2 minutes later, light went out and carried on journey, very confused, anyone had experience of this?

Haven't had this happen once even with all the wet track days i have done, cadwell, nuremburgerburgering and Donnington (yesterday)


----------



## andrew186 (May 3, 2010)

has happened to me a couple of times

i think the warning comes on to prevent a clutch problem / overheat rather than to tell you it has overheated

ive had it when launching the car with traction control on R... it cuts out when there is too much wheelspin and revs building to prevent you breaking the clutch

might be wrong but ive never had any problems


----------



## charles charlie (May 3, 2008)

I believe this warning can come on when excess slip is detected on a single wheel.


----------



## KaizerMotor (Jan 14, 2010)

andrew186 said:


> has happened to me a couple of times
> 
> i think the warning comes on to prevent a clutch problem / overheat rather than to tell you it has overheated


Spot on Andrew. This warning is comes on when the 4WD system has to high load on the clutch and the oil temperature is likely to increase rapidly. If it's ignored, clutch maybe damaged.


----------



## saucyboy (Nov 1, 2009)

Alex mate, I've had this once before in exactly the same circumstances as you. 

I'd just dropped someone off and had been sat still for about a minute. Then pulled away (rolled slowly initially) before booting it. She span up and I grabbed 2nd, she span again and at this point the light flashed on. I came to a stop and she sorted herself within a minute. Never happened since. Forgot to mention the road was very very greasy and was soaking wet.

Quite unnerving at the time especially as it was not being thrashed. But having read above makes sense with the computer seeing a steep/sharp increase in temp so flagging it up.
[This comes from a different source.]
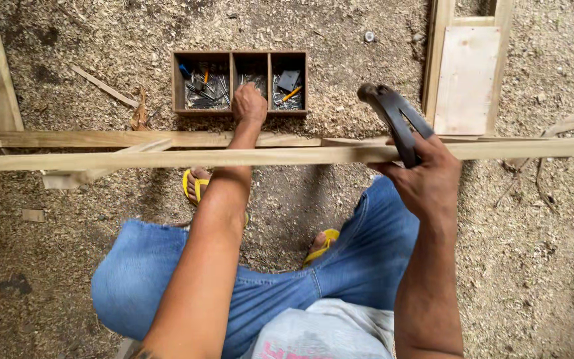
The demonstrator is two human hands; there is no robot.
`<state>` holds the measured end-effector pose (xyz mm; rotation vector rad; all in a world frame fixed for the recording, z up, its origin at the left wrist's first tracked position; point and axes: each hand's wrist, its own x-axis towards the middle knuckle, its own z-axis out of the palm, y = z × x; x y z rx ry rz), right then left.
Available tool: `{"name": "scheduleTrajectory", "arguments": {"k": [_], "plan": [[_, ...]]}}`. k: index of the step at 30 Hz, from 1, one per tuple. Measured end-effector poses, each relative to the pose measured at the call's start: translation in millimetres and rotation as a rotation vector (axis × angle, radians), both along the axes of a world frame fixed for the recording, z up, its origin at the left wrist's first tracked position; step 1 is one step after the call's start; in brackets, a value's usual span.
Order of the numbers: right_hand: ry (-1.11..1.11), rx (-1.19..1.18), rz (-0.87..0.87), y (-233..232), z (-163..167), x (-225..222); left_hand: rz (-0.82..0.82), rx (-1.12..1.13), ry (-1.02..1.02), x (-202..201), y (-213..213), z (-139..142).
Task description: The person sits on the ground assembling a wooden frame, taking nails from a compartment box and hammering them into the wood joints using a claw hammer. They reposition the frame, hold pieces steady, and continue driving nails along the rails, at one point carrying a strip of wood across the workshop.
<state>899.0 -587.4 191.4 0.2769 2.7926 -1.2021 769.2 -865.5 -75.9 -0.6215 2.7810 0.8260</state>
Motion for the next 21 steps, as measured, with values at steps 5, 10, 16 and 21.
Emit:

Glad my daily doesn't have that safe guard as that does get a kickin at times lol.


----------



## Alexinphuket (Jan 25, 2012)

Good to know! was worried, esp with the mileage the car has, was mentally totting up the cost of uprating the clutch. Having said that, maybe a worthwhile upgrade if i ever go to stage 5. Better start asking a few more mod relevant questions!


----------



## Wheels (Aug 15, 2009)

got this on monday at bruntinthorpe on a limit handling day with Don Palmer...too much drifting etc caused the same message...parked up and left car for a few mins and hey presto...fine.


----------



## Takamo (Oct 18, 2005)

Yup also had it come on a couple of times it normally happens if you give it some and the traction kicks in and you carry on pedal down and dont back off, if you buy the ecuteck cable from licho you can clear all the fault memories


----------



## alloy (Apr 29, 2005)

I get this with the LC5 BOTL VDC off launchs


----------



## ACspeedtech (Aug 25, 2011)

This used to be a common problem with remaps when the theoretical pulse width was too high and/or people didn't do the calculations properly in the software to reduce it.
If you get a torque spike, usually when you suddenly get grip after slippage it could trigger the same issue on a stock car, it's an 'overtorque' not an 'overheat' as it says, it should reset if you cycle the ignition, but still might need to clear the code.


----------



## ACspeedtech (Aug 25, 2011)

and to add, is quite common when dyno-ing GTR's if they snatch up on the straps too hard when they come on boost.


----------



## willgts (Jul 17, 2004)

I have also had this after a launch in damp conditions and when on a trackday in the wet with the TC off.


----------